Oct. 25th, 2008 | 01:58 pm
I was hunting for a good gustatory find, and since the last flavor release of Eng Bee Tin's famed was the "combi" Ube-Pastillas, Ube-Keso, Ube-Langka (...to be continued)
Hey this belongs to the review section!
So I was in Binondo, hunting for yet another Gustatory find. Trying to decide what street to take, GP said "Wow, tourists in complete production". I panned to where he directed me to and saw a familiar face. I know him, but I can't say for sure since he sprinted too quickly inside the Binondo church. Like the Polar bear who just jumped out of the bed from hibernation, I chased the Gazelle (I know, there are no antelope's in the north.
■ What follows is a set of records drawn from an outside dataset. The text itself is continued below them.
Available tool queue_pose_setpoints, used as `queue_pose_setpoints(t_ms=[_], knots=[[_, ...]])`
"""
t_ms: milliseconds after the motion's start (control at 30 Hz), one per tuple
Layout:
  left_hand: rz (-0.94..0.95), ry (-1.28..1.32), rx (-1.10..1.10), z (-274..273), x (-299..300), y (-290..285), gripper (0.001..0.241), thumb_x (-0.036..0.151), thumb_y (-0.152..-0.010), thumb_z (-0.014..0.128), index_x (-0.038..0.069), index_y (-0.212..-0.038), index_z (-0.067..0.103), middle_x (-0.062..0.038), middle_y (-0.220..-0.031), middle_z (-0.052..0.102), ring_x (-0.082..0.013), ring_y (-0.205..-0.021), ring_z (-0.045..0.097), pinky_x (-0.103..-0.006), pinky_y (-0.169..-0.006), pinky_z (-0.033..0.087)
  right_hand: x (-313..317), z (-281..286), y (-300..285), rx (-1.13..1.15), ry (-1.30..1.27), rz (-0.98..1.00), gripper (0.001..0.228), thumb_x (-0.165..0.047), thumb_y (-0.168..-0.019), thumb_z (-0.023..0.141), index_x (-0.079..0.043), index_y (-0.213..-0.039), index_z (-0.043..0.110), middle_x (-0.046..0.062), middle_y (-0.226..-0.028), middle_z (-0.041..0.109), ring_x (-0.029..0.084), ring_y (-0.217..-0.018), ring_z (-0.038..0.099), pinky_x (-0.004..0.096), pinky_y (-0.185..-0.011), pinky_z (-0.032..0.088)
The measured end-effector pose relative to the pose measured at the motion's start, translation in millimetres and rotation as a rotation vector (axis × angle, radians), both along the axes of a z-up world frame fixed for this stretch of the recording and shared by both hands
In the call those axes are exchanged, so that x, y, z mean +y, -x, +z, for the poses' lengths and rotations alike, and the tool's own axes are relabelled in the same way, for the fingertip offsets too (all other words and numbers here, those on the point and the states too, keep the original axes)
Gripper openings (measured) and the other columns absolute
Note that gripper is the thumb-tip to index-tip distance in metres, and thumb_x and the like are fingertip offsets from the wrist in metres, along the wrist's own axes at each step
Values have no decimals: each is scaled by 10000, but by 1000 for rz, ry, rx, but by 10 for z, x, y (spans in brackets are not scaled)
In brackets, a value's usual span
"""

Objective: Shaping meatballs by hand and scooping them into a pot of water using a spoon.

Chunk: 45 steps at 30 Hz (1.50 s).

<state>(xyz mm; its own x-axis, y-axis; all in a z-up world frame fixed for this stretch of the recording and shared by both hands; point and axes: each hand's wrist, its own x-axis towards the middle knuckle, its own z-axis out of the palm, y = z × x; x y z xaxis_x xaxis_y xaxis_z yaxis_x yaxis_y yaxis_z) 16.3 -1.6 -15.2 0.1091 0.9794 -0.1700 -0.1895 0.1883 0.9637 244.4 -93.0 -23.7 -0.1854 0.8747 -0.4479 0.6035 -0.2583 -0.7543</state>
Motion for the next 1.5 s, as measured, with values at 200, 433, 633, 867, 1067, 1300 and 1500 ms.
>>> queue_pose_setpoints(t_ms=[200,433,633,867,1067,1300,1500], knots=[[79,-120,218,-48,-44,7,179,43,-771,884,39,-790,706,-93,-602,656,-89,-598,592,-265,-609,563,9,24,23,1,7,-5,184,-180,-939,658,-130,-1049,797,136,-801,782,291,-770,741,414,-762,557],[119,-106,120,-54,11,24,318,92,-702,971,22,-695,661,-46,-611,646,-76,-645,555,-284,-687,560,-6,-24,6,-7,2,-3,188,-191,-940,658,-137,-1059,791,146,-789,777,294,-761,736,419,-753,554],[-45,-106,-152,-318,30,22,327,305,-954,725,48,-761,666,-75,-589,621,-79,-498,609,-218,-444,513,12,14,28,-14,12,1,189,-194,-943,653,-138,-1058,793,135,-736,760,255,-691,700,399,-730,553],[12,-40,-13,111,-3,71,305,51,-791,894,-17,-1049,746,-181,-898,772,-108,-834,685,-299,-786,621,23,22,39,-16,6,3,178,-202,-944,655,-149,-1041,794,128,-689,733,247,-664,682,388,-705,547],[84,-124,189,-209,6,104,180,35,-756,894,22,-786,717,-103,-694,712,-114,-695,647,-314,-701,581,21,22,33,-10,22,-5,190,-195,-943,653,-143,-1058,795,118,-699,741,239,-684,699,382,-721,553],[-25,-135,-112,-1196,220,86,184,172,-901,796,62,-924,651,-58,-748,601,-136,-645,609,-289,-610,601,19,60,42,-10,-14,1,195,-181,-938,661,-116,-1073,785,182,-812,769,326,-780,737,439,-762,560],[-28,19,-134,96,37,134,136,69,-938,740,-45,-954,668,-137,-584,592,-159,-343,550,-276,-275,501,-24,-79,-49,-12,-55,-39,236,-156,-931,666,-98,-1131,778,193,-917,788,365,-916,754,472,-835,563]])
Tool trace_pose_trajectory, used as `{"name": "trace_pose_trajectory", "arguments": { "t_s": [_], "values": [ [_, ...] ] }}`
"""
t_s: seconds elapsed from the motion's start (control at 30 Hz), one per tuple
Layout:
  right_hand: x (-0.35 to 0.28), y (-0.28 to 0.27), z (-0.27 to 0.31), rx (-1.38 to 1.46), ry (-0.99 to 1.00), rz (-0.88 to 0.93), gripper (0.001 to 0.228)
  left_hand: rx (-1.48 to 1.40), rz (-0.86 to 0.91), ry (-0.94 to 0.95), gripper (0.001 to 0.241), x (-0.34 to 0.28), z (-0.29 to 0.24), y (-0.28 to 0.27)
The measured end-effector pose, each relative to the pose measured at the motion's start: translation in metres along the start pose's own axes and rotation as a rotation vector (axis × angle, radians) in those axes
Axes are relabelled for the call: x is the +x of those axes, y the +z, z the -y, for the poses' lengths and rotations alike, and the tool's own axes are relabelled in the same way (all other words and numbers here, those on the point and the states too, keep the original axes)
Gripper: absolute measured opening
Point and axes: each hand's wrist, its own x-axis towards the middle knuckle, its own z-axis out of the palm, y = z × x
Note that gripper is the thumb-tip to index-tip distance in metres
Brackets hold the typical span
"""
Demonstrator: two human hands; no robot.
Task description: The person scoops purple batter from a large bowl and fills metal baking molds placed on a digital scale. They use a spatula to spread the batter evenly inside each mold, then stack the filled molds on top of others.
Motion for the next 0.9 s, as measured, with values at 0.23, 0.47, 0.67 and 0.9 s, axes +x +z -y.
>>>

I just wanted to use Gazelle since it reminds me of Marv as this is one of his transformational animals. I will use Black Mamba next time, in another apt scene). So I went through the church, exited the left wing and saw him.
Lo and behold! It's not Ian Wright, It's not Nigella.
It's Anthony Bourdain eating fishballs! He really is "without reservations". The shots were not staged in any way, he just stopped by a vendor; got a barbeque stick, stuck it into the fishballs and dipped it into the god-knows-who-else-did sauce and ate it. He must have a porta-let in his van!